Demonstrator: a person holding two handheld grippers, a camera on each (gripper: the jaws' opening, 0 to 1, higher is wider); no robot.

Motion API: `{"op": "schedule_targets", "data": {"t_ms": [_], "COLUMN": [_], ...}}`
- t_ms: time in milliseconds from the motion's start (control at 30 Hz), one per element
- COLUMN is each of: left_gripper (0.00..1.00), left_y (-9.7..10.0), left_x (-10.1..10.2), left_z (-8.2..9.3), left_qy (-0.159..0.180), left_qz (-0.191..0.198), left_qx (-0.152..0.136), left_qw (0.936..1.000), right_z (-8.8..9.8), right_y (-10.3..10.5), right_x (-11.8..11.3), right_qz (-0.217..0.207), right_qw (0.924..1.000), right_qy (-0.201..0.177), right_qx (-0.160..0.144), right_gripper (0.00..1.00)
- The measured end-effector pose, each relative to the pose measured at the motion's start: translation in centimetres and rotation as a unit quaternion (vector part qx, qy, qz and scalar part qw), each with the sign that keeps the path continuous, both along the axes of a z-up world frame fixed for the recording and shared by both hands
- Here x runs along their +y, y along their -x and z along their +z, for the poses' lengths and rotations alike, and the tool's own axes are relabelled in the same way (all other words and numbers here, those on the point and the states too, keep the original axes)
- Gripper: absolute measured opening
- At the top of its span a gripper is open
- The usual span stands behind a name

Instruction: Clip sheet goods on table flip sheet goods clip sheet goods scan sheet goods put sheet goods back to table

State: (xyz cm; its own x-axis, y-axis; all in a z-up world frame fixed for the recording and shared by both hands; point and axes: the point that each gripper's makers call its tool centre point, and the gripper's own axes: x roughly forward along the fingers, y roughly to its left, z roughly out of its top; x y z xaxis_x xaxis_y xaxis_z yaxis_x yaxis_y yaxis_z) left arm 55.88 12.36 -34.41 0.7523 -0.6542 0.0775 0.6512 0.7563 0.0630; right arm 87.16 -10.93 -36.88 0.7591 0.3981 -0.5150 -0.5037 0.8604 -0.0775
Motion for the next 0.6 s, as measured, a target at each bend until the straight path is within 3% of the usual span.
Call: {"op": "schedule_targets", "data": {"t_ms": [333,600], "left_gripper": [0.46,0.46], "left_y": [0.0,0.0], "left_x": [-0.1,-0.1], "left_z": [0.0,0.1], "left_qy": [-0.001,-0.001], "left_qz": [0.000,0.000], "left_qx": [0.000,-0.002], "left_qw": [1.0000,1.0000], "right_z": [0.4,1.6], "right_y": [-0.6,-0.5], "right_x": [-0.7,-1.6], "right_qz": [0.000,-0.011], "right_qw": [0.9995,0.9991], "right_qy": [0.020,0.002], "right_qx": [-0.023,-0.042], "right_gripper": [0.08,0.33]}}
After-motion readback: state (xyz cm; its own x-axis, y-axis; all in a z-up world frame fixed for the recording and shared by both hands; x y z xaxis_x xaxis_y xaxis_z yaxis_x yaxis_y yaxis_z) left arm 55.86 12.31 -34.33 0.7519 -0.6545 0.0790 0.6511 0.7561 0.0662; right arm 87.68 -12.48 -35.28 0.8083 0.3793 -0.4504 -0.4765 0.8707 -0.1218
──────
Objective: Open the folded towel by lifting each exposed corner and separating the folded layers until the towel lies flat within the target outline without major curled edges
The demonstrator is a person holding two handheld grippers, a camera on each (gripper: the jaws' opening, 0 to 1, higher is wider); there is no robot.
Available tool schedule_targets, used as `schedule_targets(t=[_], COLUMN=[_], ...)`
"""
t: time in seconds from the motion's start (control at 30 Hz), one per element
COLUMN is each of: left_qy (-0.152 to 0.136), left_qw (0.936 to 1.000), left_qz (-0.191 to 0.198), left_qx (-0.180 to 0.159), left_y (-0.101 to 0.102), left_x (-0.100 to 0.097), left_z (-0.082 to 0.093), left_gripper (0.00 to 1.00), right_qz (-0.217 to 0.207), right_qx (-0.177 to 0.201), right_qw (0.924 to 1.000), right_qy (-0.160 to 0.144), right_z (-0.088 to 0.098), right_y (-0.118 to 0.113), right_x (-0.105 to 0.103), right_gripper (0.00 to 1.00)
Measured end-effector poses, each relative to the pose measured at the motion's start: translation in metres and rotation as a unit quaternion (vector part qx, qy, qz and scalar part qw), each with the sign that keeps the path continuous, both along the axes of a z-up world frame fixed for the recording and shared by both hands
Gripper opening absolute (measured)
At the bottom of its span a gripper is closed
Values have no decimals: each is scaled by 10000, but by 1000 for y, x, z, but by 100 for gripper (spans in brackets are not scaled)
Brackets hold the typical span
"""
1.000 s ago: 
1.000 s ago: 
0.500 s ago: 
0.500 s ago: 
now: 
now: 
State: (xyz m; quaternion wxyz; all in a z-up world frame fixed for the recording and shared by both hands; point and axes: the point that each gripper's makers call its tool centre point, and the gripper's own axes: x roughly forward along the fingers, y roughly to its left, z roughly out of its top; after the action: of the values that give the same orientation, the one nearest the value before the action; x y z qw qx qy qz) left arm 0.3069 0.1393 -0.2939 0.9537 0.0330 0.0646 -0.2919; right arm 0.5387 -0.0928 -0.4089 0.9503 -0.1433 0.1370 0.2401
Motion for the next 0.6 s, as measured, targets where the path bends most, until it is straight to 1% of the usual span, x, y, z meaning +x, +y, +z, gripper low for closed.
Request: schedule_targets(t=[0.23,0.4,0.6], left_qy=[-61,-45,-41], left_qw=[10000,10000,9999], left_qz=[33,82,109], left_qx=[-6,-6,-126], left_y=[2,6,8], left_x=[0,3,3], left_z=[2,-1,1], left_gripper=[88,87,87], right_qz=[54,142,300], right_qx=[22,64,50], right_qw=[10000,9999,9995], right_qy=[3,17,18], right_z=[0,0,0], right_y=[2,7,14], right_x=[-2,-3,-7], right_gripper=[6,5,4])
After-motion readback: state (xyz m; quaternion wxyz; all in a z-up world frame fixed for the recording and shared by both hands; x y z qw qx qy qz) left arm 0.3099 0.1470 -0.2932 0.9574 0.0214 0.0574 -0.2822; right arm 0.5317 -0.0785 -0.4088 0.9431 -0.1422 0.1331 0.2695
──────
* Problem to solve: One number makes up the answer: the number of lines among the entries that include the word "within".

* Written answer: 2